• **Records supplied**
* * * *

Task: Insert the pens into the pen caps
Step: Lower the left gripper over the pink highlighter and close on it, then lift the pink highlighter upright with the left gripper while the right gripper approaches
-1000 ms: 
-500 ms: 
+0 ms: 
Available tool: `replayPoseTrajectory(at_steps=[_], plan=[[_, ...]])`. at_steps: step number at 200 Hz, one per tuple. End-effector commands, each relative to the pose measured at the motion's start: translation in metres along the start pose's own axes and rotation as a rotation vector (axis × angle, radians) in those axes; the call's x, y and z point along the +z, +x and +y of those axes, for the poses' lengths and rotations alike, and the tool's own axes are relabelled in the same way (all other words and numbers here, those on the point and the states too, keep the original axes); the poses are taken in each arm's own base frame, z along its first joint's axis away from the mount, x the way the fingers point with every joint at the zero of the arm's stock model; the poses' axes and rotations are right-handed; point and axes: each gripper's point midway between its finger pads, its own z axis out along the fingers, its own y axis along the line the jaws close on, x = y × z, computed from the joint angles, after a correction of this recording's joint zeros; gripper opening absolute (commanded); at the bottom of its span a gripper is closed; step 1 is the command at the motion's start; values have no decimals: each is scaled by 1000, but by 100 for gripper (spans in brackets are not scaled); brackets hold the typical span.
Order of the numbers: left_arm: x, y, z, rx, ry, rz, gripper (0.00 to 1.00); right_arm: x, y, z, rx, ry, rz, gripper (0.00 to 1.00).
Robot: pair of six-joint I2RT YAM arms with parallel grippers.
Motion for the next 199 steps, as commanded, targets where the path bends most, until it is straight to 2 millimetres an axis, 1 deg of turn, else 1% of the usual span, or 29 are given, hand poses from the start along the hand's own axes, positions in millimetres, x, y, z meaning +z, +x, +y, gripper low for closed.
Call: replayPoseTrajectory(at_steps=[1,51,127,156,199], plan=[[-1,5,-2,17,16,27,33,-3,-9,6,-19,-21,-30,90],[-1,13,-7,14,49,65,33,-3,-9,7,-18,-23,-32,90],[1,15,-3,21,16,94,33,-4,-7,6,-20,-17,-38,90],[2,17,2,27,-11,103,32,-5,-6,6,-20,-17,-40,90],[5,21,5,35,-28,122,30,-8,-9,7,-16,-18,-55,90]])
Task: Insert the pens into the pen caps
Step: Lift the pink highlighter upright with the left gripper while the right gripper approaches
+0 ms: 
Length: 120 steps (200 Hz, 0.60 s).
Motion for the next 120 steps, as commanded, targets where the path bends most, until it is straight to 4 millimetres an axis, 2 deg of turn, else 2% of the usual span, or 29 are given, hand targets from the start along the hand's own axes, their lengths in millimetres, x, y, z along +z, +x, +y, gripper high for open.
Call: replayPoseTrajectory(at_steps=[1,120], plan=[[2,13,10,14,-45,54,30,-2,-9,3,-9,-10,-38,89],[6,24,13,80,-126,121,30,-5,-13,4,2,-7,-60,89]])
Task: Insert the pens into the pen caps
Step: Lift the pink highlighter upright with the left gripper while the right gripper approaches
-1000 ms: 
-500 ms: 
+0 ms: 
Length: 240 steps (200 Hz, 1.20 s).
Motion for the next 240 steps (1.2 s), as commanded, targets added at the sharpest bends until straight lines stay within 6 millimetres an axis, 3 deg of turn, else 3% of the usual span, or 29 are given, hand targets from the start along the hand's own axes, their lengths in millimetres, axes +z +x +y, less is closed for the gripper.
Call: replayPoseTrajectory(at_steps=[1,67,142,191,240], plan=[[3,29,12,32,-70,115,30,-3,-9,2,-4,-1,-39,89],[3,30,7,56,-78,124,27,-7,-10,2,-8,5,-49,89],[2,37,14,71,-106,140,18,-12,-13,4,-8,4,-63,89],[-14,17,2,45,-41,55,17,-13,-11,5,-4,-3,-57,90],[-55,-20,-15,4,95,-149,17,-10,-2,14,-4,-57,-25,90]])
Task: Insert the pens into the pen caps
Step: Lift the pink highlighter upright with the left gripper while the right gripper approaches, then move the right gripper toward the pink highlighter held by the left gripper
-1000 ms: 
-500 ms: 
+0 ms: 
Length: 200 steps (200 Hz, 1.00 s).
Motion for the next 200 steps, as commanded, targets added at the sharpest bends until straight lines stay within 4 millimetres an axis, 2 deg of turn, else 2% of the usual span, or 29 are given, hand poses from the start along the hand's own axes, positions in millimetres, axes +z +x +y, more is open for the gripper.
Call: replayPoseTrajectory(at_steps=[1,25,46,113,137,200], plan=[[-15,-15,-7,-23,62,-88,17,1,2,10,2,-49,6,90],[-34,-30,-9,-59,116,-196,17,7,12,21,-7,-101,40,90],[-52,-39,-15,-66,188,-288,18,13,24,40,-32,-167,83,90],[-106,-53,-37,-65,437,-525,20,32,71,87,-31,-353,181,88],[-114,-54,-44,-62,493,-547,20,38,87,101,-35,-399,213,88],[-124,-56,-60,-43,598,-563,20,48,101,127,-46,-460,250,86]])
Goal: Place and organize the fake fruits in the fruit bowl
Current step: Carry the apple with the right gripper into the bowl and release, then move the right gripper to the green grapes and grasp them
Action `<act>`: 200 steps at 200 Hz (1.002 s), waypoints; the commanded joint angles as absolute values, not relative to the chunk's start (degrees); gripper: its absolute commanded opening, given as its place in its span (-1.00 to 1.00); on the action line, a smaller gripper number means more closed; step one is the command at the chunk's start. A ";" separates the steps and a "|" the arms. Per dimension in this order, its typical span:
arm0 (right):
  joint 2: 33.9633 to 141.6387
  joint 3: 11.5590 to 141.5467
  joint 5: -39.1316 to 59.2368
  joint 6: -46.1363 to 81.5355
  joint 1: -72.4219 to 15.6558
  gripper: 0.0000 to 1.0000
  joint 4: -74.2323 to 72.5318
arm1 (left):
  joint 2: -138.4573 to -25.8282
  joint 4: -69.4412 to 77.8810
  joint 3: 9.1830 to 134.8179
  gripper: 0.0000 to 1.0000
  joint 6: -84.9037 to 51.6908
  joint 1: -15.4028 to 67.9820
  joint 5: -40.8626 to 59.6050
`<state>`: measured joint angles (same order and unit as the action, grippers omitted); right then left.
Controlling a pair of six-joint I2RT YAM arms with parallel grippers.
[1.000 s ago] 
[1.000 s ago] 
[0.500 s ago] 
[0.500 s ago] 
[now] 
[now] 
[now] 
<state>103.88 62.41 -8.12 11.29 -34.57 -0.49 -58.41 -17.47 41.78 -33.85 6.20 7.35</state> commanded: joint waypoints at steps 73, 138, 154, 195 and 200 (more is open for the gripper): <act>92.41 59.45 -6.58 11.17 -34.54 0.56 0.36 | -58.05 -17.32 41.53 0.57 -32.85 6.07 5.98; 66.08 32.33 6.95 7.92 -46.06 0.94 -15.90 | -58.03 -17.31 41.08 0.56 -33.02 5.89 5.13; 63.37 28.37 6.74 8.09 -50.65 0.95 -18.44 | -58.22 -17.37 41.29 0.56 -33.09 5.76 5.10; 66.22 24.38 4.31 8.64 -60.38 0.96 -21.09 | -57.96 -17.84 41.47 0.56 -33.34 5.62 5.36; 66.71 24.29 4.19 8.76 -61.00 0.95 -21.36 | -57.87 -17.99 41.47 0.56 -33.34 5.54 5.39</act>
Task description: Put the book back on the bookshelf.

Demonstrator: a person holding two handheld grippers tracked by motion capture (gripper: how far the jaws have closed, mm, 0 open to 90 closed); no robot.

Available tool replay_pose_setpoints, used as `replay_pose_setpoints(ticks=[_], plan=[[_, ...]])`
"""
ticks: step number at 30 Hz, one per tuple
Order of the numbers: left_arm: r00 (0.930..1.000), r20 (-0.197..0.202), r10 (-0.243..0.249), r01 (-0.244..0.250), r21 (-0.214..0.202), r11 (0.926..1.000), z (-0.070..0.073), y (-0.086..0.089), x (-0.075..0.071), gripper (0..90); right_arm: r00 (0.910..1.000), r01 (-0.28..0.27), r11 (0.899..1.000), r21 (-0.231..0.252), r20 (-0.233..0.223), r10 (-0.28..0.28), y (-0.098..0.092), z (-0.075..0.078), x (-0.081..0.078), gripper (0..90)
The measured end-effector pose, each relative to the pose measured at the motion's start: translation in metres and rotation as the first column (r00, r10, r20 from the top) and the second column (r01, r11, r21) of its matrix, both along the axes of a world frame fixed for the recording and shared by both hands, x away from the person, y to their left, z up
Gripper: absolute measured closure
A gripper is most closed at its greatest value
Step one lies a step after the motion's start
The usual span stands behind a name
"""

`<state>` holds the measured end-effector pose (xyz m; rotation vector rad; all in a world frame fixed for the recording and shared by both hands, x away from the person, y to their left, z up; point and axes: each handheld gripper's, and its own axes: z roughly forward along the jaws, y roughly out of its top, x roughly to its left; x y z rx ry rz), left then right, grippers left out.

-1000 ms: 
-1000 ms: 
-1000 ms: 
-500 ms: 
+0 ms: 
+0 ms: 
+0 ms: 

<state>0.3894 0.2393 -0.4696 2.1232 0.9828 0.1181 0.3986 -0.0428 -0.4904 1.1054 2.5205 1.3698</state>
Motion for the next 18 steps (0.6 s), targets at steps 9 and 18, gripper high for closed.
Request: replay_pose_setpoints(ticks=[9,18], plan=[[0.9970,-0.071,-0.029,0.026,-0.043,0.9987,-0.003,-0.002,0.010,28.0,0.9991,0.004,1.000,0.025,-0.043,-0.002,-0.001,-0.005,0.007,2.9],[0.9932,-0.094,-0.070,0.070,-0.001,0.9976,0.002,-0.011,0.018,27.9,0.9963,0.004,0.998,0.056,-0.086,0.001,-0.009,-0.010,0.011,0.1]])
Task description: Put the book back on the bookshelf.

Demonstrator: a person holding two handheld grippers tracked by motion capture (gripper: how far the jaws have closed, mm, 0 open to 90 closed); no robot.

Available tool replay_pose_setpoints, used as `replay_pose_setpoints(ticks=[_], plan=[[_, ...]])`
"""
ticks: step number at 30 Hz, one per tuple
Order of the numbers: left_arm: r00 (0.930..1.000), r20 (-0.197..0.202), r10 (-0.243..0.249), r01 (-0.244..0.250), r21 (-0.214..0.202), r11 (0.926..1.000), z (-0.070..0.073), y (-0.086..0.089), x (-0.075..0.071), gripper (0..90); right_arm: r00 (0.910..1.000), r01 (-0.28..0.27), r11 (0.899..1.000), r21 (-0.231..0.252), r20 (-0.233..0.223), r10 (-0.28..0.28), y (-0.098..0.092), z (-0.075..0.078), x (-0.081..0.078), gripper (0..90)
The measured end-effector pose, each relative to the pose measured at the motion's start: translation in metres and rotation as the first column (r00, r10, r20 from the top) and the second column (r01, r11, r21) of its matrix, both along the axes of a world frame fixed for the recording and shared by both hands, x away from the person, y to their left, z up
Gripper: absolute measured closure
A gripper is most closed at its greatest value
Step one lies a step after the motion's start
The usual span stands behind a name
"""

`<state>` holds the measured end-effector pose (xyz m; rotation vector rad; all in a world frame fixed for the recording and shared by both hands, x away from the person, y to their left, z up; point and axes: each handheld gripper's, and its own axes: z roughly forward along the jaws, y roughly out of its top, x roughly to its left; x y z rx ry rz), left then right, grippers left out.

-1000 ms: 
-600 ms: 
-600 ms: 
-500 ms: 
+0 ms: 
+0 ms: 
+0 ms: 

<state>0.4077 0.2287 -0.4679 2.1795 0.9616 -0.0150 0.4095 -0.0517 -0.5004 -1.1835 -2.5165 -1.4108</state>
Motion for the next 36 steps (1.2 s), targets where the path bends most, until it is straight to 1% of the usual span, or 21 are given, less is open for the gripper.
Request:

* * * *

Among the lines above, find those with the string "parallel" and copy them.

Robot: pair of six-joint I2RT YAM arms with parallel grippers.
Controlling a pair of six-joint I2RT YAM arms with parallel grippers.

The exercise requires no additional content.